A 31-year-old woman in Hamburg, Germany, filed a police report about herself for the theft of a Pieter Aertsen oil painting from a Bielefeld museum, authorities announced on Wednesday.
Normally, this would signal an unusually neat end to a case of art theft—except for the fact that the alleged thief misplaced the painting she said she stole.
On April 27, a still-unidentified woman removed the 16th-century painting Portrait of a Young Woman from its frame in broad daylight, tucked it into a large folder, and walked out of the Museum Huelsmann in Bielefeld. According to dpa, the German news agency, she claims to have lost the work that same evening.

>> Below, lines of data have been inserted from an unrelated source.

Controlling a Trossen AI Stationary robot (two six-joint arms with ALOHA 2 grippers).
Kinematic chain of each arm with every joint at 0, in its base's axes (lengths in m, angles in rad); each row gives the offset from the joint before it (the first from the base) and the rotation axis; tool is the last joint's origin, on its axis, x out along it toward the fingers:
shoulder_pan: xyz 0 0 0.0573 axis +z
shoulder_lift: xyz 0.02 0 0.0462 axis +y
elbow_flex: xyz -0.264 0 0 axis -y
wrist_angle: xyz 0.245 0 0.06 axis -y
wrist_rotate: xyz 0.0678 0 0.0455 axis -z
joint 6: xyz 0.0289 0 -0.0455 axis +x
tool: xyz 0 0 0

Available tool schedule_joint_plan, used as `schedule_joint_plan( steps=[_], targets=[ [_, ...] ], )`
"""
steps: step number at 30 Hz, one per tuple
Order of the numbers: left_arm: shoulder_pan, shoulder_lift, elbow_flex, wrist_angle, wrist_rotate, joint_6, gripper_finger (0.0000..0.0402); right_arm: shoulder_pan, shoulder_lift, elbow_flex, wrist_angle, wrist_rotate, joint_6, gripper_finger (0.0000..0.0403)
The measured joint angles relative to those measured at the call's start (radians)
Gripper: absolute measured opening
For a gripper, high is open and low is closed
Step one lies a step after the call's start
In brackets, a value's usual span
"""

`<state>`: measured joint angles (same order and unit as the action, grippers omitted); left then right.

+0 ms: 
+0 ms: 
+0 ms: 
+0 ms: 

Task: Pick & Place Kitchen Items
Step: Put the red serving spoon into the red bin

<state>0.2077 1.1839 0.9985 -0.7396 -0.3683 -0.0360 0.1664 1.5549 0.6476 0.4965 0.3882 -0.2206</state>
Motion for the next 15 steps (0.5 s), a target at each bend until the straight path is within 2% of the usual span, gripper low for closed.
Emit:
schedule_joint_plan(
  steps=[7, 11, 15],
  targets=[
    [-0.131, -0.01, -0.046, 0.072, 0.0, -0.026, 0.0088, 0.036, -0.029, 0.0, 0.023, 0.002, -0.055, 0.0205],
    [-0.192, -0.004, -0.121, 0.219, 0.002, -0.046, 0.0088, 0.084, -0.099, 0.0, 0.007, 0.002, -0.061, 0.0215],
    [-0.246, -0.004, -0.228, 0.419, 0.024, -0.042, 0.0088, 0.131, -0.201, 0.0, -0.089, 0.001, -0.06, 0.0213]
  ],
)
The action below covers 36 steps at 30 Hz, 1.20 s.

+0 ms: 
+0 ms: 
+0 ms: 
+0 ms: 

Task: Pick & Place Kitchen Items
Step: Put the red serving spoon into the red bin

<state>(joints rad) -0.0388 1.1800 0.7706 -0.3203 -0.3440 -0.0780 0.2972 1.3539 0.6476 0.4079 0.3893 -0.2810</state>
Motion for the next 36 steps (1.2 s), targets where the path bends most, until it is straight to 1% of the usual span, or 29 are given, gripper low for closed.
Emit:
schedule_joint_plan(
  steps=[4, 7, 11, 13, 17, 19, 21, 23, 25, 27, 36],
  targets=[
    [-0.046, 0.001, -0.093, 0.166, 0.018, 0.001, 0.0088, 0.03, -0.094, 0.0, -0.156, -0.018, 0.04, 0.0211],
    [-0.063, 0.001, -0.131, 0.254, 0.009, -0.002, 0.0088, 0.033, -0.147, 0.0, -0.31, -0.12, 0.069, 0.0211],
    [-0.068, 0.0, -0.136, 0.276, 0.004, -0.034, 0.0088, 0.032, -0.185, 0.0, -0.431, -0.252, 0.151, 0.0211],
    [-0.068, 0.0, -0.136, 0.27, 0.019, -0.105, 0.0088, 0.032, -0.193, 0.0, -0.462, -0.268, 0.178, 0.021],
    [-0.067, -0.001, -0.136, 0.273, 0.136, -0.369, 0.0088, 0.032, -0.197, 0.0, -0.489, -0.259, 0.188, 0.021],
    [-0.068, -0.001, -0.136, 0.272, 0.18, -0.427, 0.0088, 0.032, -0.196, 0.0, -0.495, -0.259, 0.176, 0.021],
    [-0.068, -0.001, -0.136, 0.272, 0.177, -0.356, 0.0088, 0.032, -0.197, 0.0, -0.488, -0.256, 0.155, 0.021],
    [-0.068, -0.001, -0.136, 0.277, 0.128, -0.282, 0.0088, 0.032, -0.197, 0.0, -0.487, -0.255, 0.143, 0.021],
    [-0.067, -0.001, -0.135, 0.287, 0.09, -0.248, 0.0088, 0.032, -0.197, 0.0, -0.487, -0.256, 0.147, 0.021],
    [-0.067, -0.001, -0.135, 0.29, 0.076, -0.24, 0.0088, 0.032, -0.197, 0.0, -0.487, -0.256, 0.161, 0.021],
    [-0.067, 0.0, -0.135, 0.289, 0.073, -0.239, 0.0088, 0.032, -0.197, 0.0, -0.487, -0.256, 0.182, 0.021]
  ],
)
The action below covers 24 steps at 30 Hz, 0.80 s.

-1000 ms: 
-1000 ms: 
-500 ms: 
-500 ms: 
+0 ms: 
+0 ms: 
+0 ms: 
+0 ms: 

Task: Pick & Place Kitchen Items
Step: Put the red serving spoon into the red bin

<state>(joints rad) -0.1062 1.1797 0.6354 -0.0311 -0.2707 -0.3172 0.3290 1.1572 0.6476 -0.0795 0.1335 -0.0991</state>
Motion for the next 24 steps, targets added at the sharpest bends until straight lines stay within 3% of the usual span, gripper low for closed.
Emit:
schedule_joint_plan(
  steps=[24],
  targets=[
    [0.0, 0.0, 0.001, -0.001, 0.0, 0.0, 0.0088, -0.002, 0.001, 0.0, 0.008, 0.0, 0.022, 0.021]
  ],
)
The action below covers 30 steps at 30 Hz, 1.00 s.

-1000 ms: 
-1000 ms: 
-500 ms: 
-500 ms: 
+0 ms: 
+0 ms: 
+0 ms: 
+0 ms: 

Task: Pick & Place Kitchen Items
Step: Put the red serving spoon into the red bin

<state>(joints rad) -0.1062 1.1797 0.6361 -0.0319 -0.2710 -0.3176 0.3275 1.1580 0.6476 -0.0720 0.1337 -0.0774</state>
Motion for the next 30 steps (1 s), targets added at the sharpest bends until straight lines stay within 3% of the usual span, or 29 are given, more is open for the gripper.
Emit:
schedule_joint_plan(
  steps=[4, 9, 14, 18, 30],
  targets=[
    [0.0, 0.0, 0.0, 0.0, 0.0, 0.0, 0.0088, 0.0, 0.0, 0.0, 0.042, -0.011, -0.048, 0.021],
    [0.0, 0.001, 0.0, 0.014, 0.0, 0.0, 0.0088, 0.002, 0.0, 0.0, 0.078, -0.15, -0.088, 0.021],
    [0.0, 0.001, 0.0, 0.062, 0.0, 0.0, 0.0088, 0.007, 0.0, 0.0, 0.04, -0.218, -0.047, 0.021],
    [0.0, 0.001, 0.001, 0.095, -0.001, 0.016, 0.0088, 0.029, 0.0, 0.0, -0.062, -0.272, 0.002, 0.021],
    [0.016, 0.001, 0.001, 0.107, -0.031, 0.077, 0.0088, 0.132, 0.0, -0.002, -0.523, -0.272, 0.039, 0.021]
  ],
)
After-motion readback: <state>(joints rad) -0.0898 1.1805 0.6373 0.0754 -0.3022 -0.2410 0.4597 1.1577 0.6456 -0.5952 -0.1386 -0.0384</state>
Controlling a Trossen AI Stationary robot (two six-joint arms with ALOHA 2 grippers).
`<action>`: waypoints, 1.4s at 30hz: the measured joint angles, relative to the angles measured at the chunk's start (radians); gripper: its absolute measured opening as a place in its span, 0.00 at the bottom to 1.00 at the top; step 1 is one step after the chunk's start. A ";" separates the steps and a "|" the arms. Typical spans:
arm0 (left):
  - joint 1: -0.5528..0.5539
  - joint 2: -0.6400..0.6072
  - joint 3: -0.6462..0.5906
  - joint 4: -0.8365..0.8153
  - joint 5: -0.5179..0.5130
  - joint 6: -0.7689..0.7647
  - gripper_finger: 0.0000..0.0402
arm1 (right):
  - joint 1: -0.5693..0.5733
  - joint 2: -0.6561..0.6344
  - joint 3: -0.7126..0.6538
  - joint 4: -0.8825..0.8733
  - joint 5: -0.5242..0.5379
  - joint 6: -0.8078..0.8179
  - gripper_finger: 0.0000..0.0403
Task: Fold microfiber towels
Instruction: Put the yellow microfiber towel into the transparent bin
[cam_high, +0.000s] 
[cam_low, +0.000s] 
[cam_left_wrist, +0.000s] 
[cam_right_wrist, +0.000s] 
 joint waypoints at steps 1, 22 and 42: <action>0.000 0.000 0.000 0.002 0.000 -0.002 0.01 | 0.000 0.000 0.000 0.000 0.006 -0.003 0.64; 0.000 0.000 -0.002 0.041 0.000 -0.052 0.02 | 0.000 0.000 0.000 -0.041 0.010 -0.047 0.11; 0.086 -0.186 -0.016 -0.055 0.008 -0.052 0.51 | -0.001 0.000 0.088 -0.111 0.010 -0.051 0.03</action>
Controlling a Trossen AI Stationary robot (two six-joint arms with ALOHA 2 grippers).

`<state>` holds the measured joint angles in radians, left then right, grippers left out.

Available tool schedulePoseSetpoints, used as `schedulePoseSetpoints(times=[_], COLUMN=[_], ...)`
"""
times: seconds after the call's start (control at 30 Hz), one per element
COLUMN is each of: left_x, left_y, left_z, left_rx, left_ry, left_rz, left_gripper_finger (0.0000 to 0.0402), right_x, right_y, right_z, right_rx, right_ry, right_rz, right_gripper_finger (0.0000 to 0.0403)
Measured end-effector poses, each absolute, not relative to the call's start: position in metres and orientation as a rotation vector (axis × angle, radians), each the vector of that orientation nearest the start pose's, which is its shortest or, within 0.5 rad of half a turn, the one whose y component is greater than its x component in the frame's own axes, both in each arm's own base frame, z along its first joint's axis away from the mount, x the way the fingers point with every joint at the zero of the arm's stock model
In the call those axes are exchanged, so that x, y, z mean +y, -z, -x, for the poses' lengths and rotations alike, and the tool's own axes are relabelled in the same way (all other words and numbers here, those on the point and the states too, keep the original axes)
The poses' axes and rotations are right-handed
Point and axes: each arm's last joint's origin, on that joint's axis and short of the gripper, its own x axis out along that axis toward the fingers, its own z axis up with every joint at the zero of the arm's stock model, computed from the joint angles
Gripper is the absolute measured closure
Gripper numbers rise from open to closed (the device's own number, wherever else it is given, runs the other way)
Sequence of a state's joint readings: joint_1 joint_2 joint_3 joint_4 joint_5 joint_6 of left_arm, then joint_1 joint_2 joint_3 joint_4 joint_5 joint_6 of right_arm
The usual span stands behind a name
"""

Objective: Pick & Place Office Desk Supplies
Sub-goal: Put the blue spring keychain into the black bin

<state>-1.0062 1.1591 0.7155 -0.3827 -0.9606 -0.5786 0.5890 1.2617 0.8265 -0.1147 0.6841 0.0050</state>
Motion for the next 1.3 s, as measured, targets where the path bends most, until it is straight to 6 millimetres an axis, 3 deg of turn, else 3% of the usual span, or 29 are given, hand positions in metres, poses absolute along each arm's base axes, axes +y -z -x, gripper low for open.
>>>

Aertsen, often called Lange Piet because of his height, was a Dutch painter who worked in the Northern Mannerist style. He’s credited with the invention of the monumental genre painting, a mix of still-life and genre painting that often incorporated biblical aspects.
Aertsen liked to subvert traditional hierarchies of subject matter in painting. In contrast to his contemporaries, who framed action around religious imagery, Aertsen cheekily foregrounded everyday objects and passersby. A slab of meat dominates the frame of his Christ in the House of Mary and Martha (1552), while Jesus and his company confer far in the background. He is lauded in particular for his exuberant market scenes, like Market Woman with Vegetable Stall (1567), which depicts a bounty of produce.
Authorities said an acquaintance of the Hamburg woman searched her apartment for the painting without success. The suspect has not confessed a motive for the brazen crime, and the search for the artwork continues.